## Work instructions
Starting at the first line of the data below, repeat each line word for word up to and including the line with "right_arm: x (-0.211".

__________

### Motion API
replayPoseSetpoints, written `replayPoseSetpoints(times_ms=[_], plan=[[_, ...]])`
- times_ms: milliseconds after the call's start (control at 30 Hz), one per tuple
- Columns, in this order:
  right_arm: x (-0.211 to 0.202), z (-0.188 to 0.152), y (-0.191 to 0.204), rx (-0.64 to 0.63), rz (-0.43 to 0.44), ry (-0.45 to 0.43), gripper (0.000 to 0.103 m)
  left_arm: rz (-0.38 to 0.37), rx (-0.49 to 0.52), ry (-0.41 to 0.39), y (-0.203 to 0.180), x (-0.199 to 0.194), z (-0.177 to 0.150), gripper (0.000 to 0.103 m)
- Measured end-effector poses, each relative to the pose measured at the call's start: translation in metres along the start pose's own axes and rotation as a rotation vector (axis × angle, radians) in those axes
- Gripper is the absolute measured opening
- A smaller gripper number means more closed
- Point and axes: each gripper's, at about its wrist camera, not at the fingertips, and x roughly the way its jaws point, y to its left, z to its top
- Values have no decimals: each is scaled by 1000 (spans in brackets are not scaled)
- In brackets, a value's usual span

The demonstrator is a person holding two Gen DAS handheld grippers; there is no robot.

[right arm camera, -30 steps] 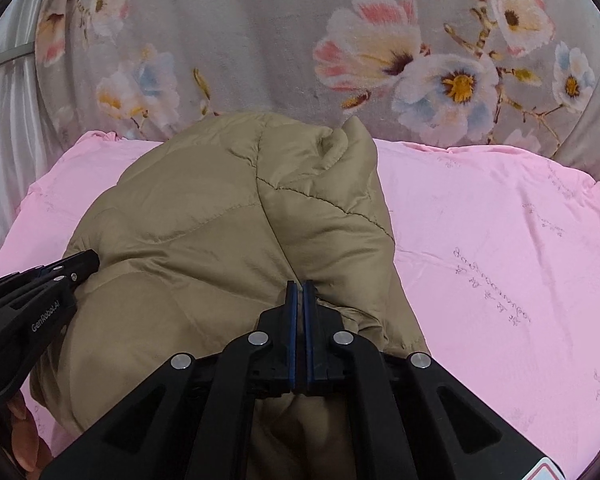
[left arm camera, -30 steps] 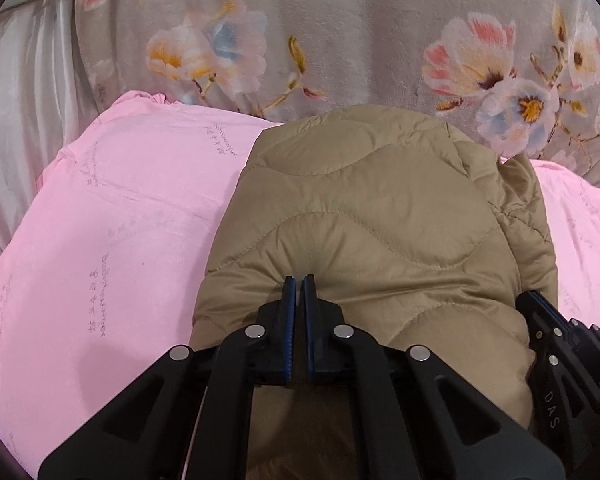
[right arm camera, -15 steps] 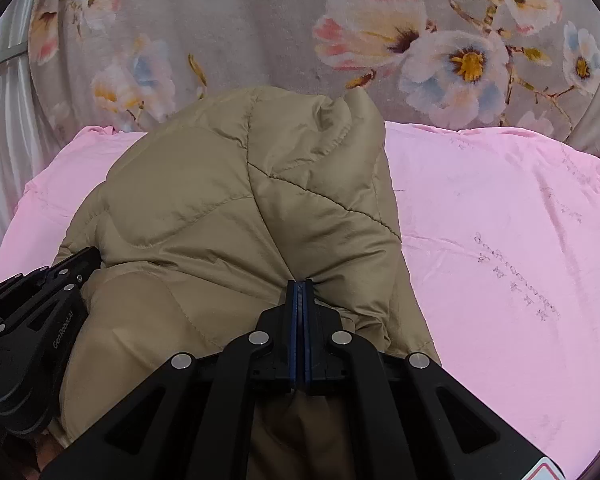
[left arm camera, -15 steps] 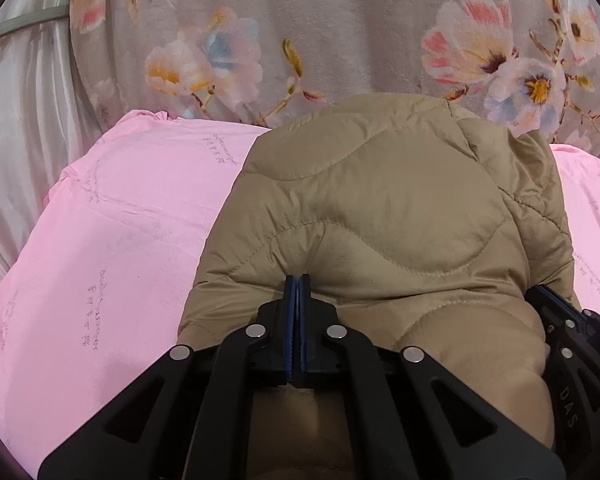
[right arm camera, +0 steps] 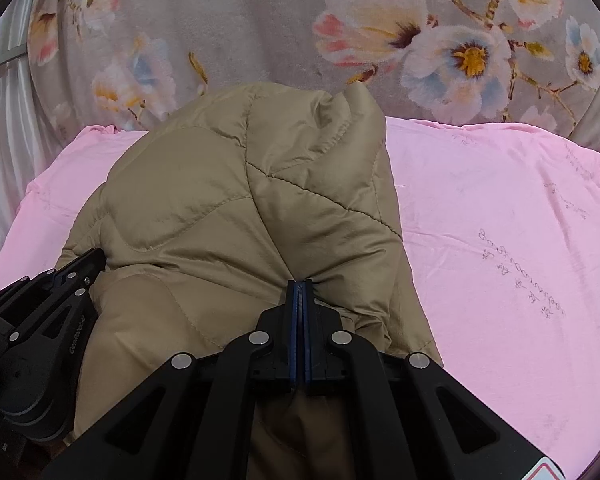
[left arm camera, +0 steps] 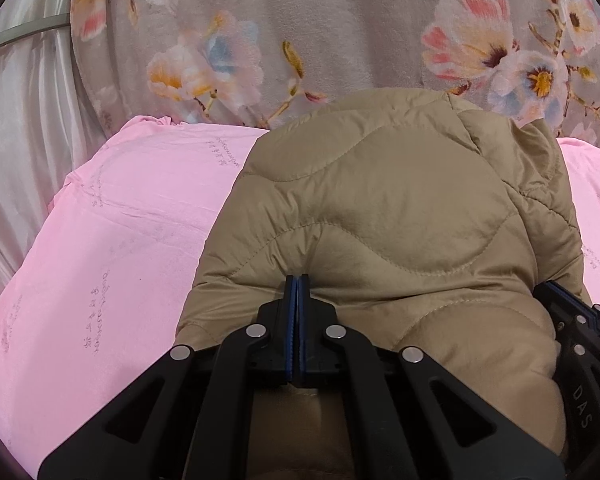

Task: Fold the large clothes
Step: 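Fold the lifted jacket over onto itself and press it with both grippers, then open both grippers and withdraw them from the folded jacket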

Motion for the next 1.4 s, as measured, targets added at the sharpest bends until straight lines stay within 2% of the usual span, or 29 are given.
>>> replayPoseSetpoints(times_ms=[367, 533, 567, 633, 700, 767, 833, 933, 1100, 1233, 1267, 1333, 1400], plan=[[-1, 1, -1, 3, 4, -1, 1, 2, 1, -4, 1, 0, 0, 0], [-14, -1, -1, 12, 9, -14, 2, -27, -37, -35, 10, -10, -1, 1], [-23, -3, 0, 6, 5, -14, 4, -36, -46, -40, 12, -16, -3, 4], [-42, -11, -1, 3, 9, -21, 8, -49, -52, -66, 13, -36, -12, 17], [-63, -23, -1, -8, 19, -25, 13, -59, -48, -87, 9, -54, -19, 43], [-74, -34, 1, -37, 4, -16, 14, -70, -44, -106, 6, -74, -31, 52], [-81, -45, 5, -67, -19, -6, 15, -63, -38, -109, 3, -86, -39, 52], [-79, -56, 5, -84, -41, 22, 15, -65, -66, -66, 7, -93, -49, 53], [-66, -57, -2, -53, -13, 75, 15, -59, -62, -8, 9, -85, -55, 54], [-80, -60, -4, -46, -20, 60, 15, -69, -69, -14, 10, -91, -59, 54], [-89, -64, -3, -47, -19, 46, 17, -80, -77, -11, 12, -93, -62, 54], [-107, -75, -3, -49, -23, 16, 30, -95, -89, -1, 15, -101, -69, 56], [-119, -87, -3, -53, -28, 12, 56, -98, -98, 14, 16, -107, -77, 66]])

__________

## Result of this task
### Motion API
replayPoseSetpoints, written `replayPoseSetpoints(times_ms=[_], plan=[[_, ...]])`
- times_ms: milliseconds after the call's start (control at 30 Hz), one per tuple
- Columns, in this order:
  right_arm: x (-0.211 to 0.202), z (-0.188 to 0.152), y (-0.191 to 0.204), rx (-0.64 to 0.63), rz (-0.43 to 0.44), ry (-0.45 to 0.43), gripper (0.000 to 0.103 m)

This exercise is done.